Wednesday, 16 April 2014, 4:00pm - 5:30pm, IWM library
The Harvard Project (Harvard Refugee Interview Project, Harvard Project on the Soviet Social System) was organized in 1950 and 1951 by the Russian Research Centre of Harvard University with the support of the US Air Force for the purpose of questioning the Soviet refugees from Europe and North America.
The basic questioning consisted of the oral interviews (life story, education, work, domestic life, activity in governmental bodies, communication, political and social attitudes, changes in attitudes towards the Soviet regime and Communist power) and writing questionnaires (a psychological test, family finances, a test on veracity of information); the total number of about 11 000.
As a result of the Harvard project a few meaningful researches were published: Doctor and Patient in Soviet Russia (Mark Field), Factory and Manager in USSR (Joseph Berliner), How the Soviet System Works (Alex Inkeles, Raymond Bauer, Clyde Kluckhohn). However, in our analysis the book The Soviet Citizen: Daily Life in a Totalitarian Society (1959) written by Inkeles and Bauer will be under strict scrutiny. This book is the unique research of everyday life in the USSR. It deals with professional stratification and mobility, standards of life and income diversifications, education, sources of obtaining information and class models of communicational practices, models of domestic life, social moods of population, sources of hostility and dissatisfaction, problem of loyalty in Soviet society, social cleavage between classes, images of party and secret police in people’s consciousness, problems of national differences etc.
Basing on the history of the Harvard project and analysis of its results, we shall attempt to prove that, from the beginning of Soviet studies in the 1940s, a totalitarian model was not such monolithic, dominant and all-embracing, as it seems from today’s prospect.
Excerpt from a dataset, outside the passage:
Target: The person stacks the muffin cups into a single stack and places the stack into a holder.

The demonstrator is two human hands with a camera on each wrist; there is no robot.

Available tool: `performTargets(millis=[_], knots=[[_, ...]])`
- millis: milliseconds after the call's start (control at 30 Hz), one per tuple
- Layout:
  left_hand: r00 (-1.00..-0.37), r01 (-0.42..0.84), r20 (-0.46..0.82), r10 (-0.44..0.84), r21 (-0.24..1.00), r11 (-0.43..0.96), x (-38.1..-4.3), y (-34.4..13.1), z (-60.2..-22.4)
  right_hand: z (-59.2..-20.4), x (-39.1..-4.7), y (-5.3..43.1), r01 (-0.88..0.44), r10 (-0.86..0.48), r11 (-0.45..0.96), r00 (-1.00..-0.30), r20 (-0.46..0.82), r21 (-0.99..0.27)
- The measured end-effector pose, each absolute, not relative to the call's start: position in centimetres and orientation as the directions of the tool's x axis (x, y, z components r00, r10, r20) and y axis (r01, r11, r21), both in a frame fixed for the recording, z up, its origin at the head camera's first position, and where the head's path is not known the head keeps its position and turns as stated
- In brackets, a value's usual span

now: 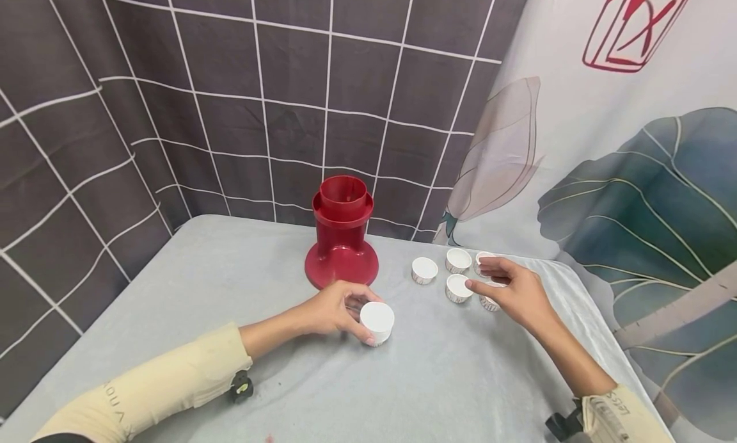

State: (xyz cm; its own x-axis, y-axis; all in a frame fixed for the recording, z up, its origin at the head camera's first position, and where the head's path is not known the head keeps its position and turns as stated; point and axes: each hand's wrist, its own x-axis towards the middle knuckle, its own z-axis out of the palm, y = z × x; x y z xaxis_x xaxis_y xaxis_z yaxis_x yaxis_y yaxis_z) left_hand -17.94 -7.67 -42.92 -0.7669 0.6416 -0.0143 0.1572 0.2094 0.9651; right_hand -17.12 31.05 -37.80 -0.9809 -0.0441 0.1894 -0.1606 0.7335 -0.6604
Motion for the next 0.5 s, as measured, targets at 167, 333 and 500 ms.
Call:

In the 1940s–1950s, some scholars, who specialized in the USSR, experimented with bringing in various theories and research methods from social sciences and behavior studies, anthropology and psychology, and in such works it is sometimes very difficult to recognize the usual image of a totalitarian society with terror, repressions and a cult of a leader, which we are accustomed to. Emasculation of these studies to the totalitarian paradigm resulted in the substantial narrowing, limitation and cementation of frameworks of thinking about the Soviet Union. Returning/retrieving the history of everyday life of the USSR appeared only in the 1990s.

Natalia Laas is Associate Professor of History at the National Aviation University, Kyiv, and Research Fellow at the National Academy of Sciences of Ukraine.